## TASK DESCRIPTION
An exact transcription of all the records is required, minus the images.

Stored records
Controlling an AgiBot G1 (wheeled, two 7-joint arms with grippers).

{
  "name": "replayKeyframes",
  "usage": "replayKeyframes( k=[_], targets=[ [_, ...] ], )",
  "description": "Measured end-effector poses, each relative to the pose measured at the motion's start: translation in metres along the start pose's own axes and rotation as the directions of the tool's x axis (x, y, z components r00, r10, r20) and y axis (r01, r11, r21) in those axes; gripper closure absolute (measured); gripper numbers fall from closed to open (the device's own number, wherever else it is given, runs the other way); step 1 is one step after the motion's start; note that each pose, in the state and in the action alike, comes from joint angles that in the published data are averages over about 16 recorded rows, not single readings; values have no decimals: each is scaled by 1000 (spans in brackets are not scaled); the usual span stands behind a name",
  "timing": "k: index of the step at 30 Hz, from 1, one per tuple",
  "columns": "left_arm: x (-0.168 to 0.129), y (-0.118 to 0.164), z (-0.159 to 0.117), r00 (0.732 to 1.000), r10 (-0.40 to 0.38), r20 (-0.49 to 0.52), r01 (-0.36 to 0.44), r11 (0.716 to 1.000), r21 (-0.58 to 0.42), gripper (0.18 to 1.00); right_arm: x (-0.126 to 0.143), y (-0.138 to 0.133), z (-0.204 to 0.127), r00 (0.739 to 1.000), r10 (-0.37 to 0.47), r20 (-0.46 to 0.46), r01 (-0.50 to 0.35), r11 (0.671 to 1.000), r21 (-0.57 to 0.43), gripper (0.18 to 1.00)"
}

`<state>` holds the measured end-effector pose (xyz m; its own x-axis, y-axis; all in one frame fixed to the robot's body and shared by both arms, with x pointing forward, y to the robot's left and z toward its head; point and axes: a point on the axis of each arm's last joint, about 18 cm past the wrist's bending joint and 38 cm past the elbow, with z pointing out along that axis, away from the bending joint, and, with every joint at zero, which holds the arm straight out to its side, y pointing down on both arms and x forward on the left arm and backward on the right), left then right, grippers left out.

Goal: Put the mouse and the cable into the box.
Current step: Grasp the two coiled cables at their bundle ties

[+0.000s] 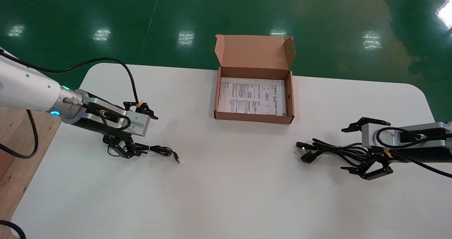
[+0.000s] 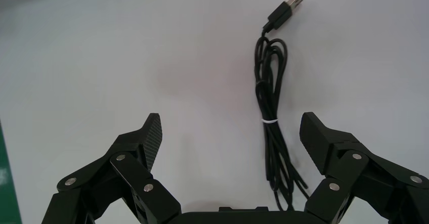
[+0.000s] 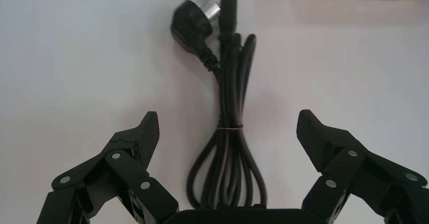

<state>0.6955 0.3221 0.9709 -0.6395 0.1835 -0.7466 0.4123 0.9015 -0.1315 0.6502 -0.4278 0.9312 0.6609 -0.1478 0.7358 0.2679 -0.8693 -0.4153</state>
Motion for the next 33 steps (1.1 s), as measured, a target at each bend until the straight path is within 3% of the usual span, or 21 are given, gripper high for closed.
replayKeyframes(
  k=[33],
  targets=[
    [17,18,20,999,-47,25,47,999,-18,205,0,10,20,1000,0,-11,-1,999,-51,195]
  ],
)
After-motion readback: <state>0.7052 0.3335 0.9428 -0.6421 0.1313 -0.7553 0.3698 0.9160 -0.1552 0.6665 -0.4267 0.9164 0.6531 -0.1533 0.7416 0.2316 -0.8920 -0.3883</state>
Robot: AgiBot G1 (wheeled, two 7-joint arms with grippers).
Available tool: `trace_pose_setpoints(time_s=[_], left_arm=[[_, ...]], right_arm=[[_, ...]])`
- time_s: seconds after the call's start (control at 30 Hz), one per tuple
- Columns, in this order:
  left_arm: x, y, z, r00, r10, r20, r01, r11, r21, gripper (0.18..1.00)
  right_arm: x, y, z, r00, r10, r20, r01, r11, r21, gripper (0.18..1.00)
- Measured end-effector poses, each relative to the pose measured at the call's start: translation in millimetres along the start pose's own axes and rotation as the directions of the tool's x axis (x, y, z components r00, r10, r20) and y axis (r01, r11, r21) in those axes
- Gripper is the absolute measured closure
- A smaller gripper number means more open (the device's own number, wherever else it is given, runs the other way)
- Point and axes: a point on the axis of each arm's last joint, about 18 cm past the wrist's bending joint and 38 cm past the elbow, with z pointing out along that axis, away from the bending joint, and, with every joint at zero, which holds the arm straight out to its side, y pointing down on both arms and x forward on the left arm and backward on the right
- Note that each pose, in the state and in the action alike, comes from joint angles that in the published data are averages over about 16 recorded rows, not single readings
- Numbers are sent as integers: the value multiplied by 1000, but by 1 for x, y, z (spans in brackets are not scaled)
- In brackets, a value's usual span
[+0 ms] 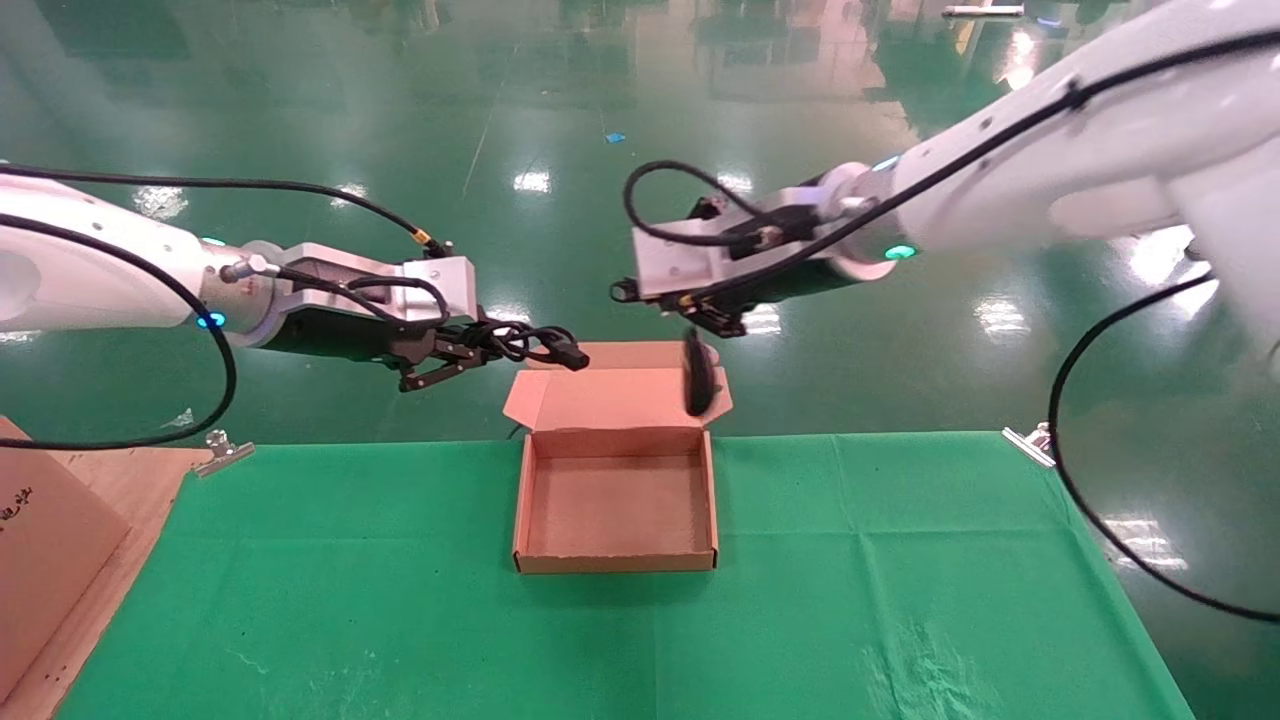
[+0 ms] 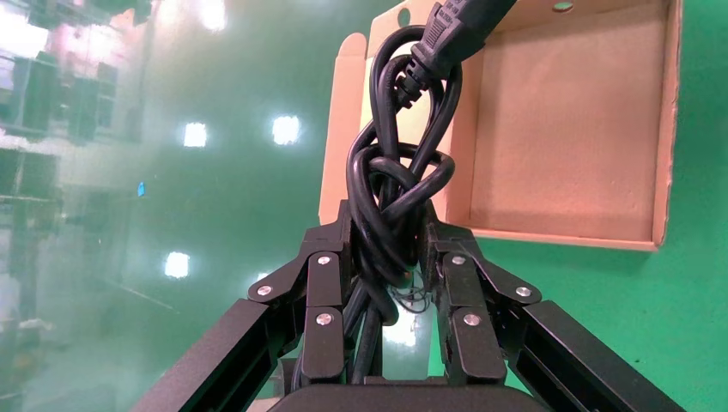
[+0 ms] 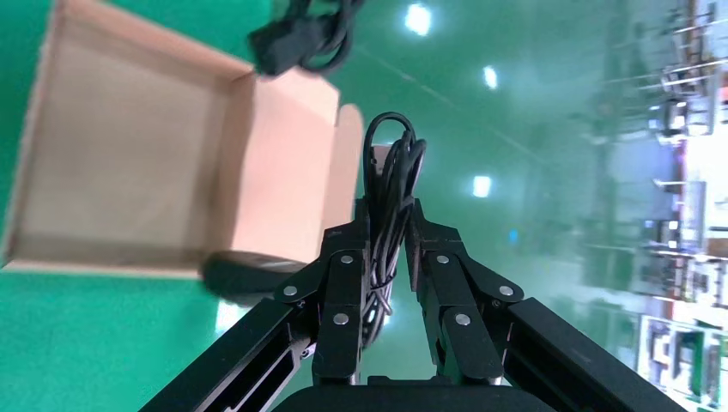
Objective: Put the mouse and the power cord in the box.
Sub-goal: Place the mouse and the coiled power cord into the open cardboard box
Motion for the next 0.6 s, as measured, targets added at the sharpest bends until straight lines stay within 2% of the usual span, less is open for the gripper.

## EXERCISE ANSWER
Controlling an AgiBot G1 (wheeled, two 7-joint arms with grippers).

{
  "name": "replayKeyframes",
  "usage": "replayKeyframes( k=[_], targets=[ [_, ...] ], )",
  "description": "Measured end-effector poses, each relative to the pose measured at the motion's start: translation in metres along the start pose's own axes and rotation as the directions of the tool's x axis (x, y, z components r00, r10, r20) and y axis (r01, r11, r21) in those axes; gripper closure absolute (measured); gripper numbers fall from closed to open (the device's own number, wherever else it is given, runs the other way); step 1 is one step after the motion's start; note that each pose, in the state and in the action alike, comes from joint angles that in the published data are averages over about 16 recorded rows, not single readings; values have no decimals: each is scaled by 1000 (spans in brackets are not scaled); the usual span stands behind a name",
  "timing": "k: index of the step at 30 Hz, from 1, one per tuple",
  "columns": "left_arm: x (-0.168 to 0.129), y (-0.118 to 0.164), z (-0.159 to 0.117), r00 (0.732 to 1.000), r10 (-0.40 to 0.38), r20 (-0.49 to 0.52), r01 (-0.36 to 0.44), r11 (0.716 to 1.000), r21 (-0.58 to 0.42), gripper (0.18 to 1.00); right_arm: x (-0.126 to 0.143), y (-0.138 to 0.133), z (-0.204 to 0.127), r00 (0.739 to 1.000), r10 (-0.37 to 0.47), r20 (-0.46 to 0.46), r01 (-0.50 to 0.35), r11 (0.671 to 1.000), r21 (-0.57 to 0.43), gripper (0.18 to 1.00)"
}

`<state>` holds the measured end-effector pose (xyz m; its own x-axis, y-axis; all in one frame fixed to the robot's body and shared by both arms, with x pointing forward, y to the robot's left and z toward its head; point and axes: a point on the axis of each arm's last joint, about 18 cm past the wrist's bending joint and 38 cm past the elbow, with z pointing out along that axis, away from the bending joint, and, with every joint at zero, which holds the arm straight out to its side, y pointing down on both arms and x forward on the left arm and backward on the right), left then right, grippers left out.

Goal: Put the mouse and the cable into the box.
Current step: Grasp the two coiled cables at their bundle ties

[+0.000s] 
[+0.000s] 
[+0.000s] 

<state>0.6955 0.3221 0.9709 -0.6395 0.1835 -0.7466 0.4123 0.9015 -0.1315 0.6502 -0.4278 0.9312 0.6609 -0.1478 0.7358 0.2679 -0.8693 -0.4153</state>
Motion for the next 33 steps (1.1 s), as measured, a target at each bend until the straight path is within 3% of the usual span, or 21 are given, gripper high for closed.
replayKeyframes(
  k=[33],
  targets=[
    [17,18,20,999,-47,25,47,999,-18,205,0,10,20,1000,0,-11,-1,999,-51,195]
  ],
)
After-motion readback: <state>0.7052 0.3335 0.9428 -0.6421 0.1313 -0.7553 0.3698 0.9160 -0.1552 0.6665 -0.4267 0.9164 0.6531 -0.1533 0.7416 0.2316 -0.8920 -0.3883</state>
Robot: AgiBot G1 (wheeled, two 7-joint arms with grippers).
Available tool: `trace_pose_setpoints(time_s=[_], left_arm=[[_, ...]], right_arm=[[_, ...]])`
- time_s: seconds after the call's start (control at 30 Hz), one per tuple
- Columns, in this order:
  left_arm: x, y, z, r00, r10, r20, r01, r11, r21, gripper (0.18..1.00)
  right_arm: x, y, z, r00, r10, r20, r01, r11, r21, gripper (0.18..1.00)
- Measured end-effector poses, each relative to the pose measured at the call's start: translation in millimetres along the start pose's own axes and rotation as the directions of the tool's x axis (x, y, z components r00, r10, r20) and y axis (r01, r11, r21) in those axes
- Gripper is the absolute measured closure
- A smaller gripper number means more open (the device's own number, wherever else it is given, runs the other way)
- Point and axes: a point on the axis of each arm's last joint, about 18 cm past the wrist's bending joint and 38 cm past the elbow, with z pointing out along that axis, away from the bending joint, and, with every joint at zero, which holds the arm straight out to its side, y pointing down on both arms and x forward on the left arm and backward on the right
- Note that each pose, in the state and in the action alike, comes from joint angles that in the published data are averages over about 16 recorded rows, not single readings
- Numbers are sent as integers: the value multiplied by 1000, but by 1 for x, y, z (spans in brackets are not scaled)
- In brackets, a value's usual span
[+0 ms] 
[+0 ms] 
[+0 ms] 
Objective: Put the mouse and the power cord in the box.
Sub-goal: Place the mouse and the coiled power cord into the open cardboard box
Motion for the next 0.6 s, as measured, targets added at the sharpest bends until straight lines stay within 2% of the usual span, less is open for the gripper.

Nothing more is required for this exercise.